Gronsky's book Pastoral was published in 2013. As Mikhail Iampolski, professor of Russian and Slavic Studies, writes in the introduction, "The title of the cycle is ironic. A pastoral always depicts a rural idyll, in contrast to the life of city dwellers, to whom it is addressed. In Gronsky’s cycle, the cardinal difference between the rural, the natural and the urban is lifted. This particular pastoral is not about a contrast, but about an indefinite transition." The critic Sean O'Hagan, reviewing Pastoral in The Observer, said "It is essentially, a book about how people use – and abuse – the precious green spaces available to them." Gronsky says he spent two years familiarising himself with all the suburbs of Moscow and a further two years photographing those he considered interesting. Rather than use a large format camera with a tripod as is typical for this style of photography, he kept his equipment to a minimum, using just a portable Mamiya 7 camera. This portability meant he did not look like a photographer, and gave him greater agility whilst composing to react to peoples' movements. Genevieve Fussell, writing in The New Yorker, said the work included "measured compositions and a deft use of color". O'Hagan also said "In photography, the edgeland has also become a prevailing subject in recent years, ... If this is much travelled-territory, Gronsky nevertheless makes it his own." Alexander Strecker, writing in LensCulture, said "Gronsky is a landscape photographer at heart. His skillful use of perspective and talent for composition lead the observer’s eye deeply into the landscape, generating a sense of astonishment for every place portrayed in photo. But simple astonishment deepens into something more complex as we take in the layered images".

==Publications==
- Contact Sheet 166: Alexander Gronsky. Syracuse, NY: Light Work, 2012. ISBN 978-0935445787.
- Pastoral / Moscow Suburbs. Rome: Contrasto, 2013. ISBN 978-8869654695. Mikhail Iampolski contributes a short essay, "Alexander Gronsky: Givenness without the Given".
- Less than One. Tokyo: Tycoon Books, 2014. Edition of 500, ISBN 978-4-9906628-4-4. Special edition of 15, ISBN 978-4-9906628-5-1.
- Norilsk. Taipei: The Velvet Cell, 2015. ISBN 978-1-908889-25-6. Edition of 500.
- Mountains and Waters. Taipei: The Velvet Cell, 2016. ISBN 978-1-908889-35-5. Edition of 750 copies.
- Alexander Gronsky, Ksenia Babushkina. Schema.

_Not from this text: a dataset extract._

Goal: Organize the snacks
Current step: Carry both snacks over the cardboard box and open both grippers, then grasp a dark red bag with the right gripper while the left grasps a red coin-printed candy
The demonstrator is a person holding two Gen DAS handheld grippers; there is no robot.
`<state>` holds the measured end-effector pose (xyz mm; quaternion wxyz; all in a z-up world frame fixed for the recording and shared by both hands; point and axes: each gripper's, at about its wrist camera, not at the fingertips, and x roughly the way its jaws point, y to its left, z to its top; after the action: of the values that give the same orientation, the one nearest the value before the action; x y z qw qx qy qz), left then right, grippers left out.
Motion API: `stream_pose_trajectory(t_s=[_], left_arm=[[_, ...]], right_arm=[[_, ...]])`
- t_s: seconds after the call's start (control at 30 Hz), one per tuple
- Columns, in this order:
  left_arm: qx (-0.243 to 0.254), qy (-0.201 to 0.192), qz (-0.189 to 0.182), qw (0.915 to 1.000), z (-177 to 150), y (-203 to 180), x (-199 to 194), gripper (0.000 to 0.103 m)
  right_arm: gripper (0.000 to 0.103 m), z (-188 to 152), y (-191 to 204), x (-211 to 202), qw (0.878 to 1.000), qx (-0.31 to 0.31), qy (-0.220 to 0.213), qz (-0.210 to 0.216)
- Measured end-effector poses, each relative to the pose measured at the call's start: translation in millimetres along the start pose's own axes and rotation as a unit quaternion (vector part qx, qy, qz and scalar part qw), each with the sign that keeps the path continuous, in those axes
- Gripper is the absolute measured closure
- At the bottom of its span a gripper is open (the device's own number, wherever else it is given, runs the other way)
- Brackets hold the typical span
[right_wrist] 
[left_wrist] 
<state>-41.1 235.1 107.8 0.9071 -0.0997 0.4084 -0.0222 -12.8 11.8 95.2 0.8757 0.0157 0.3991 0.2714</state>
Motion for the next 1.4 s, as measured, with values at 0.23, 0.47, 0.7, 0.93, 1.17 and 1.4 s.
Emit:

Rīga: Orbīta, 2016. ISBN 978-9934-8476-3-9. Edition of 700

==Exhibitions==
===Solo exhibitions===
- 2011: Mountains & Waters, Photo Levallois festival, Levallois, France; Polka Galerie, Paris, 2012.
- 2012: Pastoral, Light Work, Syracuse, NY; The Wapping Project, London, 14 April – 12 June 2015.

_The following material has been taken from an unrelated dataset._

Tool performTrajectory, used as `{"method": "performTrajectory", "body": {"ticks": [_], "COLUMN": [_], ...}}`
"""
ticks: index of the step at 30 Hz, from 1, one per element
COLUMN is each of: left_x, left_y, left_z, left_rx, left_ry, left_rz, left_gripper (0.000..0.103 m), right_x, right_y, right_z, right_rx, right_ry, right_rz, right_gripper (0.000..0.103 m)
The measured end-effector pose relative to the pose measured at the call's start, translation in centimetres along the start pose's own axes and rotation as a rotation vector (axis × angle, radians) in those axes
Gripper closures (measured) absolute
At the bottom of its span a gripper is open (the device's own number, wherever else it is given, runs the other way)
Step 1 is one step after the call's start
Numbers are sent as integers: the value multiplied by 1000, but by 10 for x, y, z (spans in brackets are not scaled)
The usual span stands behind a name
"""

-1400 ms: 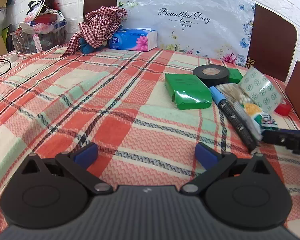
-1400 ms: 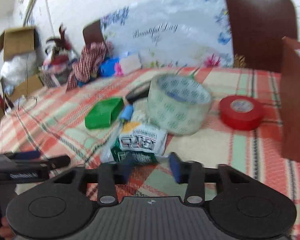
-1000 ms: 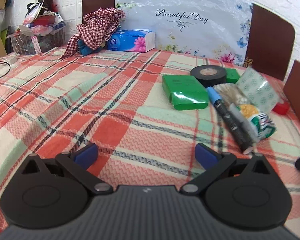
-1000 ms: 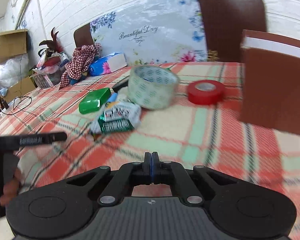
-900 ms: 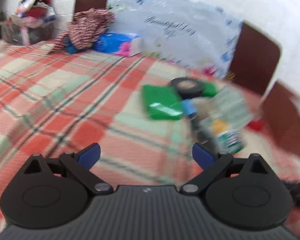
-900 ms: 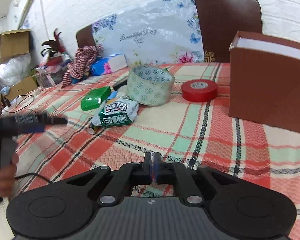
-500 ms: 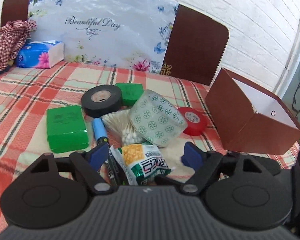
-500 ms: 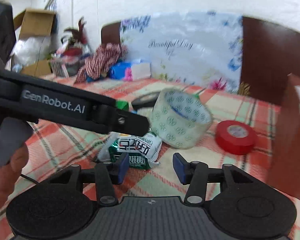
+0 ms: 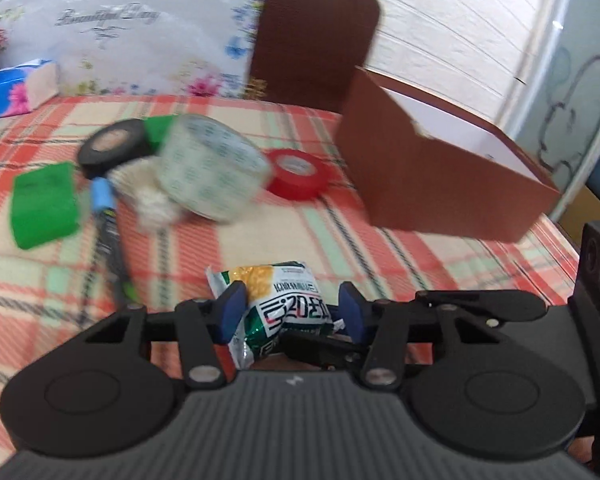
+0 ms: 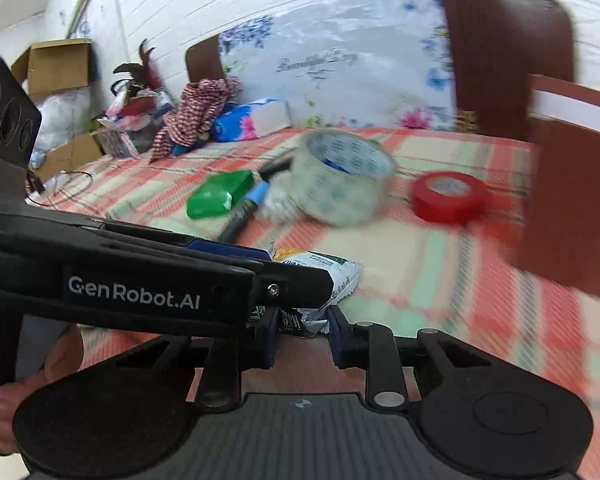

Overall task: Organize objects
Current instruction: 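Grasp the green-and-white snack packet with the left gripper and lift it, then carry the snack packet into the brown box and open the left gripper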

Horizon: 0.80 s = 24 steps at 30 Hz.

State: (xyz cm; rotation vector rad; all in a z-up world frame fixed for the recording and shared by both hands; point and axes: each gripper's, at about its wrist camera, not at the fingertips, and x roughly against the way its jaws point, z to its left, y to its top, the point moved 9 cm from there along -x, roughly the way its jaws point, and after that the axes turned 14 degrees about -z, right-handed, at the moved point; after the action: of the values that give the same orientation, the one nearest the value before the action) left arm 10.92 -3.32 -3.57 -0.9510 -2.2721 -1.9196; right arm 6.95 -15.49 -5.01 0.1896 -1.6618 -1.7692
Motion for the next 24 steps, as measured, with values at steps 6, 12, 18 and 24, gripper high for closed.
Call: {"method": "performTrajectory", "body": {"ticks": [6,12,18,24], "left_x": [-1,-6,-16,-19], "left_y": [-2,-6,-22,29], "left_z": [-40,-18,-34,-75], "left_rx": [-43,136,119,-15], "left_ry": [-43,-20,-70,-150], "left_rz": [35,118,174,83], "left_gripper": [26,25,60,67], "right_x": [55,61,22,41], "right_y": [-16,-9,-13,16], "right_z": [-32,-32,-20,-37], "right_rx": [11,16,74,64], "right_ry": [-128,-112,-89,-172], "right_rz": [-26,-79,10,-139], "right_gripper": [77,37,55,69]}}
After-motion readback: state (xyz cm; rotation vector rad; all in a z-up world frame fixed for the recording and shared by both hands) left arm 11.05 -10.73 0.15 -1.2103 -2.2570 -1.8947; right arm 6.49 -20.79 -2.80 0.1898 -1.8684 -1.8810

===Exhibitions with others===
- 2009: Minus Ideology, Art+Art Gallery, Moscow.
- 2009: InsideOutside, FotoWeekDC Festival, Washington, DC.
- 2010: Eastside Story, Polka Gallery, Paris.

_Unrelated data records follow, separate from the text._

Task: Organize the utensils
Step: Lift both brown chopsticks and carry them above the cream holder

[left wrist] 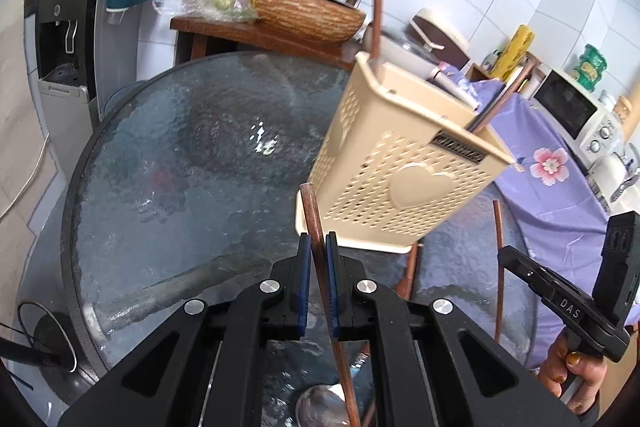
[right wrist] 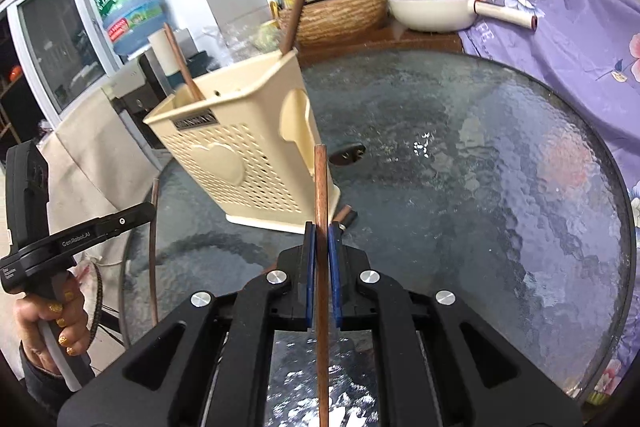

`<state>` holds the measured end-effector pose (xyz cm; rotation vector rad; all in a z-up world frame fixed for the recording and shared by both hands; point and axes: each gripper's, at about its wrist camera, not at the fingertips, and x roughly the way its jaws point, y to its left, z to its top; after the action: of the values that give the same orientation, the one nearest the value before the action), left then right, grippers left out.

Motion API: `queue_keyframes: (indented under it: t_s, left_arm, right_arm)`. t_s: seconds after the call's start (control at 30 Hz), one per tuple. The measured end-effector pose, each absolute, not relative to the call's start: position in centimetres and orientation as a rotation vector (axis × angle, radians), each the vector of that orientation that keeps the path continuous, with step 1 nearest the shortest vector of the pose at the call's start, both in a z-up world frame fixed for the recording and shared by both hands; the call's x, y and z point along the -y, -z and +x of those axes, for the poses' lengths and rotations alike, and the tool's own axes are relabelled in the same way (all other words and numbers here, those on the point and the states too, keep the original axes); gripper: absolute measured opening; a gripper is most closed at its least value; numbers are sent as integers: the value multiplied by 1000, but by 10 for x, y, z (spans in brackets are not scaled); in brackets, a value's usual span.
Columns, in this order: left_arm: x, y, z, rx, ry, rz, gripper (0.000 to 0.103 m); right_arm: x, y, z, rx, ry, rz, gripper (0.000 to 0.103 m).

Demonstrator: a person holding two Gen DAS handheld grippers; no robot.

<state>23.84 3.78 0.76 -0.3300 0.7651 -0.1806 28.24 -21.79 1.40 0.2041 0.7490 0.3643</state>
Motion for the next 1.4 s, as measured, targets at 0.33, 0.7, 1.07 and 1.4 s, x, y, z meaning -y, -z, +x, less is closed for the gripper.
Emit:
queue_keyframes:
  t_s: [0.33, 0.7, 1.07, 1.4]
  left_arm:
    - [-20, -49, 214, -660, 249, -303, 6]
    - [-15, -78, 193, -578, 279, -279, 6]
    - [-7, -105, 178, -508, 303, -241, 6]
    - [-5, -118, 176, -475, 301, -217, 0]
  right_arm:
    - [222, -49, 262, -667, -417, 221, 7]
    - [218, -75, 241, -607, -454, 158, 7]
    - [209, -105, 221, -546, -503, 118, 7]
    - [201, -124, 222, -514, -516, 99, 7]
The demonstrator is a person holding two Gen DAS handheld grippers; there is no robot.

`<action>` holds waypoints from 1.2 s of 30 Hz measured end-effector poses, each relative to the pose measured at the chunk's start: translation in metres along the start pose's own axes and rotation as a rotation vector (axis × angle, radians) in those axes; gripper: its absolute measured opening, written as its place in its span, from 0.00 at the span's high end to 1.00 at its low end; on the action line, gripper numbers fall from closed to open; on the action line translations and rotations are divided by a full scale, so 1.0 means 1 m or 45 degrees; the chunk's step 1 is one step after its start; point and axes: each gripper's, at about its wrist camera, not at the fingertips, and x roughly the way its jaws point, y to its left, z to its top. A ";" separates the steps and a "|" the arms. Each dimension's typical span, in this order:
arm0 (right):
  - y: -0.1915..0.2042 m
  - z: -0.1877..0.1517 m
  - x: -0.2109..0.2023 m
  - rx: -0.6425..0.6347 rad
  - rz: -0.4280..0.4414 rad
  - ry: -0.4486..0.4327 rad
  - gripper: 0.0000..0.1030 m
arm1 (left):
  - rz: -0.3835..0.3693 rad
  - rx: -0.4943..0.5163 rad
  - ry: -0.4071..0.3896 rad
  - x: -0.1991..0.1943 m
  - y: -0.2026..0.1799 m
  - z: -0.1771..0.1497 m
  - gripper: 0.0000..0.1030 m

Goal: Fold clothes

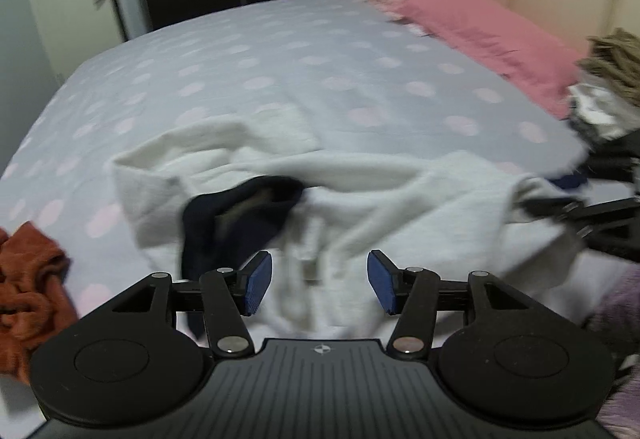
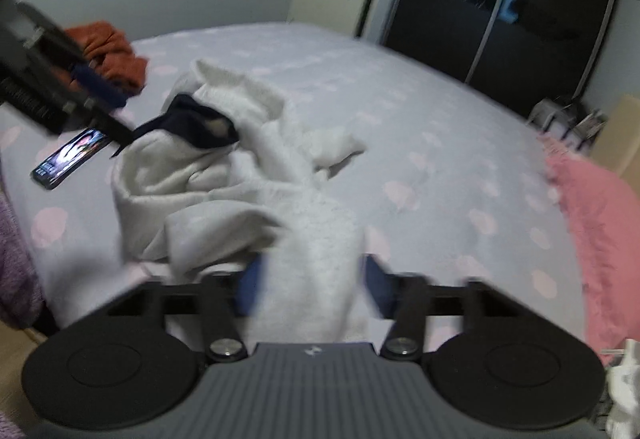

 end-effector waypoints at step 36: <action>-0.211 -0.025 0.010 0.189 -0.651 0.150 0.84 | -0.041 0.642 0.042 0.089 -0.035 0.029 0.50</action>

- 2011: SI Fest Photography Festival, Savignano sul Rubicone, Italy.
- 2011: Territories of Desire, Backlight Photo Festival, Tampere Art Museum, Tampere, Finland.
- 2011: Crossroads: Contemporary Russian Photography, Australian Centre for Photography, Sydney.

==Awards==
- 2003: Participant, World Press Photo Joop Swart Masterclass, Amsterdam.
- 2004: Highly commended, Ian Parry Scholarship, UK.
- 2008: Finalist, Kandinsky Prize, Moscow.
- 2009: 1st prize, Linhof Young Photographer Award 09.
- 2009: Winner, 2009 Aperture Portfolio Prize, Aperture Foundation, for The Edge.
- 2009: Top 50, Critical Mass, Photo Lucida.
- 2010: Grand Prix, Silver Camera, Moscow House of Photography, Moscow.
- 2010: Winner, Foam Paul Huf Award, Foam Fotografiemuseum Amsterdam, for The Edge.
- 2011: Winner, Levallois – Epson 2011 Photography Prize, for Mountains and Waters. €10000 grant and exhibition in the Photo Levallois festival.
- 2012: Pastoral, 3rd place, Daily Life, Stories, World Press Photo Awards 2012.